If we set aside the absurdist headlines about various "rescues" of insolvent governments, we might focus instead on a larger question: how much of the Greek and Italian economies is useless friction? How much of the U.S. economy is useless friction? How about economies like China and India that are rife with corruption at every level?

The question matters because friction will seize up a machine once the energy devoted to overcoming it drops below a critical threshold. It seems painfully obvious that Europe is about to reach that threshold, the U.S. is getting close and China is teetering on the precipice. Once those three seize up, then the rest of the world will follow.

Behind all the headlines of rescues, bailouts, austerity packages and all the rest of the propaganda spewed out by eurocrats and their media lackeys, let's ask the question no one dares ask: what if the entire European Union bureaucracy is nothing but friction? If so, then the E.U. isn't the "savior" of the Eurozone economies, it is the cause of their systemic ills.

Let's explore the analogy of friction a bit.

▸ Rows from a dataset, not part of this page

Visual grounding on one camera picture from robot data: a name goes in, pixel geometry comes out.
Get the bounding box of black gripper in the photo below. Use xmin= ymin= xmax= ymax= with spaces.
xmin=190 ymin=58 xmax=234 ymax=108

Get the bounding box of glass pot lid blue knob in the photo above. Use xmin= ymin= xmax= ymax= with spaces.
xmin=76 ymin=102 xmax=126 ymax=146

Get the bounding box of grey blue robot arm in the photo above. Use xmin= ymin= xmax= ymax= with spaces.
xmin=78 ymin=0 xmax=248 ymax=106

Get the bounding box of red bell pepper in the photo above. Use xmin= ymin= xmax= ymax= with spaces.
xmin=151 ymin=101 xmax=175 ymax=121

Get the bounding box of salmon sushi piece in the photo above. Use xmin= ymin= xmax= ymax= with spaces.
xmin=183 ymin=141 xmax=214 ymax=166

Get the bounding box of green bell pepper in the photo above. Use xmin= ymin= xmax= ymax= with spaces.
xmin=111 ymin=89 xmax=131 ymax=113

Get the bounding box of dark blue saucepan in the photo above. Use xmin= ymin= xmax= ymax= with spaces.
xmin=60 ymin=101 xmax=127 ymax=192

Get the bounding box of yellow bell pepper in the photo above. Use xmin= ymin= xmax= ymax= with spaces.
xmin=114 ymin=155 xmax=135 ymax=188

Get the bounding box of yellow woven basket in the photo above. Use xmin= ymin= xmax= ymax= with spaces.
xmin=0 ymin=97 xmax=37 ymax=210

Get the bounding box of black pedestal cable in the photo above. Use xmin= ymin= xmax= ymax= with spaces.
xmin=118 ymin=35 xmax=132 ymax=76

Friction is the resistance between moving parts that cause a bicycle in motion to come to a stop once you stop pedaling. If you flatten the bike’s tires, increasing the resistance between the rubber and the road, that increase in friction causes the bike to slow far more quickly than a bicycle with inflated tires. Increase the friction enough, and you can barely push the bike forward.

Though friction cannot be eliminated entirely, it can be reduced to the point that very modest amounts of energy create substantial results. Alternatively, friction can increase to the point that the energy input required to maintain output rises far beyond the value of the output. At that juncture, the system freezes up. The returns are so marginal that they no longer justify the energy and expense needed to maintain the machine.

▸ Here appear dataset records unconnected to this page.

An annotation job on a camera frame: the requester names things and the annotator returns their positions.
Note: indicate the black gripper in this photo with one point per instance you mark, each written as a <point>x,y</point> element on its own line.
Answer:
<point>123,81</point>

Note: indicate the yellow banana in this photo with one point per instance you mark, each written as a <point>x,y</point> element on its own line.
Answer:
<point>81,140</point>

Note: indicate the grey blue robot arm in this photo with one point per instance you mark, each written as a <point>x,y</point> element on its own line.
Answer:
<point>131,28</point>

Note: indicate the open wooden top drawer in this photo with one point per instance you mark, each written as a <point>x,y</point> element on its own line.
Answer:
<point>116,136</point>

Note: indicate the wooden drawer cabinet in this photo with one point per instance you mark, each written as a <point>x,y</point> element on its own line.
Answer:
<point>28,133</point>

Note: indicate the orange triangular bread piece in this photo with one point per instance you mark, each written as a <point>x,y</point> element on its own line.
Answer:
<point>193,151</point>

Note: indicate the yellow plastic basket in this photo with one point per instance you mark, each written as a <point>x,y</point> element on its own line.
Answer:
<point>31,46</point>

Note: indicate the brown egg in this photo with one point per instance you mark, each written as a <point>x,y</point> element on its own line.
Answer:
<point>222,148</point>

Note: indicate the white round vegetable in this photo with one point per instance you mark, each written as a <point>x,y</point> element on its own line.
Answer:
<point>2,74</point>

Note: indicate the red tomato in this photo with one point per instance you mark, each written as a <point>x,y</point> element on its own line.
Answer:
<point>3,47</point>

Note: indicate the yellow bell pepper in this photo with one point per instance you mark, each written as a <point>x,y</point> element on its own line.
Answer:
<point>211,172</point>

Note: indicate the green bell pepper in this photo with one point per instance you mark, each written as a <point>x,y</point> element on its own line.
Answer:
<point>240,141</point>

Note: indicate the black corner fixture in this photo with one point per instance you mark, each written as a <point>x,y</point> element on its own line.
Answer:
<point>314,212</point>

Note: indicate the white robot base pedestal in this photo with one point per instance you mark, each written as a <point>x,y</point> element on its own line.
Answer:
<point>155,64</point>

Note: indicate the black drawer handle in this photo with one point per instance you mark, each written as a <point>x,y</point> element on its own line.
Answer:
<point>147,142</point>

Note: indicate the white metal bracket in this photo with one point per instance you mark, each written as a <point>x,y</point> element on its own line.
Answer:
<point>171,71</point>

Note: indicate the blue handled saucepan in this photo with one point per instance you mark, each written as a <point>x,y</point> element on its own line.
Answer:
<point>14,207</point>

A bicycle with wheels that barely turn will be tossed aside when the rider realizes he can go faster by walking -- and with much less effort.
How Much of the US Economy is Friction?

Economies have friction, too. When the friction increases to the point that much of the economy’s energy and surplus are being consumed in overcoming systemic friction, then the system will eventually freeze up and be abandoned.

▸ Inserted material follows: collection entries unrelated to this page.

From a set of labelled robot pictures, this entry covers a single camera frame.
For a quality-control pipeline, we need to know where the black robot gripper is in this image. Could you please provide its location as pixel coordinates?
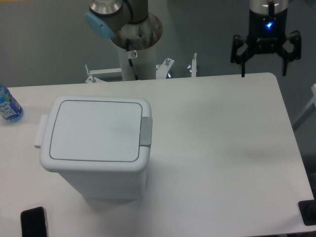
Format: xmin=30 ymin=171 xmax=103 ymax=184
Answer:
xmin=230 ymin=0 xmax=303 ymax=78

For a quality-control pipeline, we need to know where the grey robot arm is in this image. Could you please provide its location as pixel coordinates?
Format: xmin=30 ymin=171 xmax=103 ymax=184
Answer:
xmin=84 ymin=0 xmax=302 ymax=80

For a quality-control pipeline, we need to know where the white plastic trash can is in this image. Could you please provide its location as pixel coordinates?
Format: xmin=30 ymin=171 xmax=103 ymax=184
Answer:
xmin=39 ymin=95 xmax=152 ymax=199

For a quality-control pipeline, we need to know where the white trash can lid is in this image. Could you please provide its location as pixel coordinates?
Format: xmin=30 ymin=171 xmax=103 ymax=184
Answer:
xmin=50 ymin=100 xmax=142 ymax=162

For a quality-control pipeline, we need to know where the grey lid push button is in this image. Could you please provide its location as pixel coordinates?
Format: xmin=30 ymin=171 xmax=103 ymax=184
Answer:
xmin=140 ymin=117 xmax=153 ymax=147

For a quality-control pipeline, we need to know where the black device at table edge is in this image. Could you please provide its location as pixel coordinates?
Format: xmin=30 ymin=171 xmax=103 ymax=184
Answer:
xmin=298 ymin=199 xmax=316 ymax=226

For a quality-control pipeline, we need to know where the blue water bottle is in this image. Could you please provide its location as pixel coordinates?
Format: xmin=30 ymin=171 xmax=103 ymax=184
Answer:
xmin=0 ymin=84 xmax=24 ymax=122

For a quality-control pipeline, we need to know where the black smartphone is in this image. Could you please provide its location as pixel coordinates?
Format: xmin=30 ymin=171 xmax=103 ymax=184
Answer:
xmin=20 ymin=206 xmax=48 ymax=237

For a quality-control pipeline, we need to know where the white table clamp bracket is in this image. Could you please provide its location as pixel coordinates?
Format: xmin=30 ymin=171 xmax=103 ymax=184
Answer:
xmin=187 ymin=52 xmax=198 ymax=78

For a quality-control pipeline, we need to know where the white frame at right edge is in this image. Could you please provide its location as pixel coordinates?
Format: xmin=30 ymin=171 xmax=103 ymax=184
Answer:
xmin=292 ymin=84 xmax=316 ymax=131

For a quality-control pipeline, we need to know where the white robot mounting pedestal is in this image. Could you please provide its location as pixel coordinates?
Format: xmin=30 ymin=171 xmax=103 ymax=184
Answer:
xmin=85 ymin=12 xmax=176 ymax=84

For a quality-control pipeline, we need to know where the black cable on pedestal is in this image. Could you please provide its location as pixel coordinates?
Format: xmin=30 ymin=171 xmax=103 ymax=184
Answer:
xmin=125 ymin=38 xmax=139 ymax=81

How much of the U.S. and other global economies is friction? It is a difficult question, as we’ve grown so accustomed to our way of doing things that we tend to assume that the present system is the most efficient one possible. If it is visibly inefficient, that we assume it serves a social need so vital that its maintenance overrides the high costs of maintaining the system.

Much of our faith is based on the belief that because we live in a market economy, the efficiencies intrinsic to a market economy -- such as customers gravitating toward the goods and services that offer the lowest costs and highest benefits -- are being effectively captured by the US economy.

But this is mostly wishful thinking, the net result of ceaseless self-promotion by the Status Quo that benefits from the enormous friction that is, in fact, grinding down the US economy. In actuality, market forces influence very little of the US economy, and what they do influence is a series of carefully limited false choices constructed by non-market forces and the immense powers of marketing.